Barplot representation

A vertical barplot is generated to have an overview of the cluster size. Each bar color corresponds to the cluster's color in the LinearProjection's representation and dendrogram cluster's color. alt text

2D distance projection

A 2D projection of the distance(RMSD) between the representative frame of each cluster is made. The method used is the multidimentional scaling method from the sk-learn python module. alt text We can follow the evolution of each cluster thanks to the relative distance between them. The color of the points is the same as for other graphs (i.e. cluster's color) and the radius of each point depends on the cluster's spread.

Distance matrix plot

A plot of the distance matrix is also made and allows to easily visualize the distance between two frames.

alt text

#CITATION If you use TTclust in a publication, please use this citation

Tubiana, T., Carvaillo, J.-C., Boulard, Y., & Bressanelli, S. (2018).

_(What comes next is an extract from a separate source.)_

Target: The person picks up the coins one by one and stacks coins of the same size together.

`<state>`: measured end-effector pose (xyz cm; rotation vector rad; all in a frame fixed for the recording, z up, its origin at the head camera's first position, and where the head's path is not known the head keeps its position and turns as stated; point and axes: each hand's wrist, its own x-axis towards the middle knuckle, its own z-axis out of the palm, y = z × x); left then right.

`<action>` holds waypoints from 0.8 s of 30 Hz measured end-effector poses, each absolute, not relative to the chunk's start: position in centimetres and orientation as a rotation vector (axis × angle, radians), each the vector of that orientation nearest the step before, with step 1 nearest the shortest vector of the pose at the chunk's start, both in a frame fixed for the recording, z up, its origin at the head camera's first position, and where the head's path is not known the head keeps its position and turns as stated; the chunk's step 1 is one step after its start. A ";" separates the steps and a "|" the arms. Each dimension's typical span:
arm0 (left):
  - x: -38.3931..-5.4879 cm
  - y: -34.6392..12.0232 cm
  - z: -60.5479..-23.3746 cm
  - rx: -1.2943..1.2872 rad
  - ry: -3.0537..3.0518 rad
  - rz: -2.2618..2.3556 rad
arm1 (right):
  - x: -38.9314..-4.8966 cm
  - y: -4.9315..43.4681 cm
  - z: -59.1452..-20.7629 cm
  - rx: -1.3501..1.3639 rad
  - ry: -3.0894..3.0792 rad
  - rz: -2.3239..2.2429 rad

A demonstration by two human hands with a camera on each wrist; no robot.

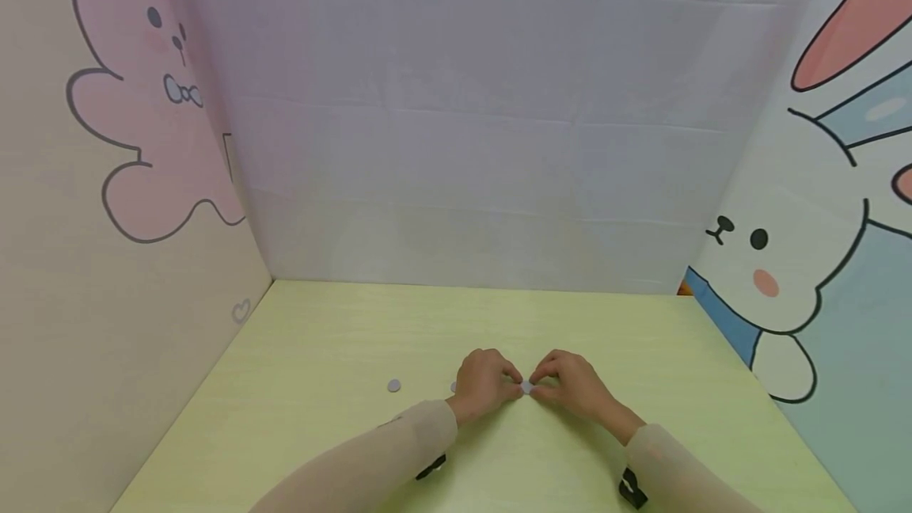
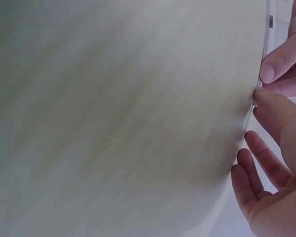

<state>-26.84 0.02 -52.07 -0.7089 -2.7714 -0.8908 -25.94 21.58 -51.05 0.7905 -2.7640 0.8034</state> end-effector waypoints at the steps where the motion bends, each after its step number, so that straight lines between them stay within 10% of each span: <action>1: -26.9 0.0 -52.2 -0.709 -2.771 -0.882 | -25.9 21.6 -51.0 0.786 -2.774 0.803; 24: -26.8 0.1 -51.9 -0.731 -2.768 -0.808 | -25.8 21.5 -50.7 0.750 -2.806 0.800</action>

TTClust: A Versatile Molecular Simulation Trajectory Clustering Program with Graphical Summaries. Journal of Chemical Information and Modeling, 58(11), 2178–2182. https://doi.org/10.1021/acs.jcim.8b00512

Licence

This program is under the GNU GPLv3 licence, which means that anyone who distributes this code or a derivative work has to make the source available under the same terms, and also provides an express grant of patent rights from contributors to users.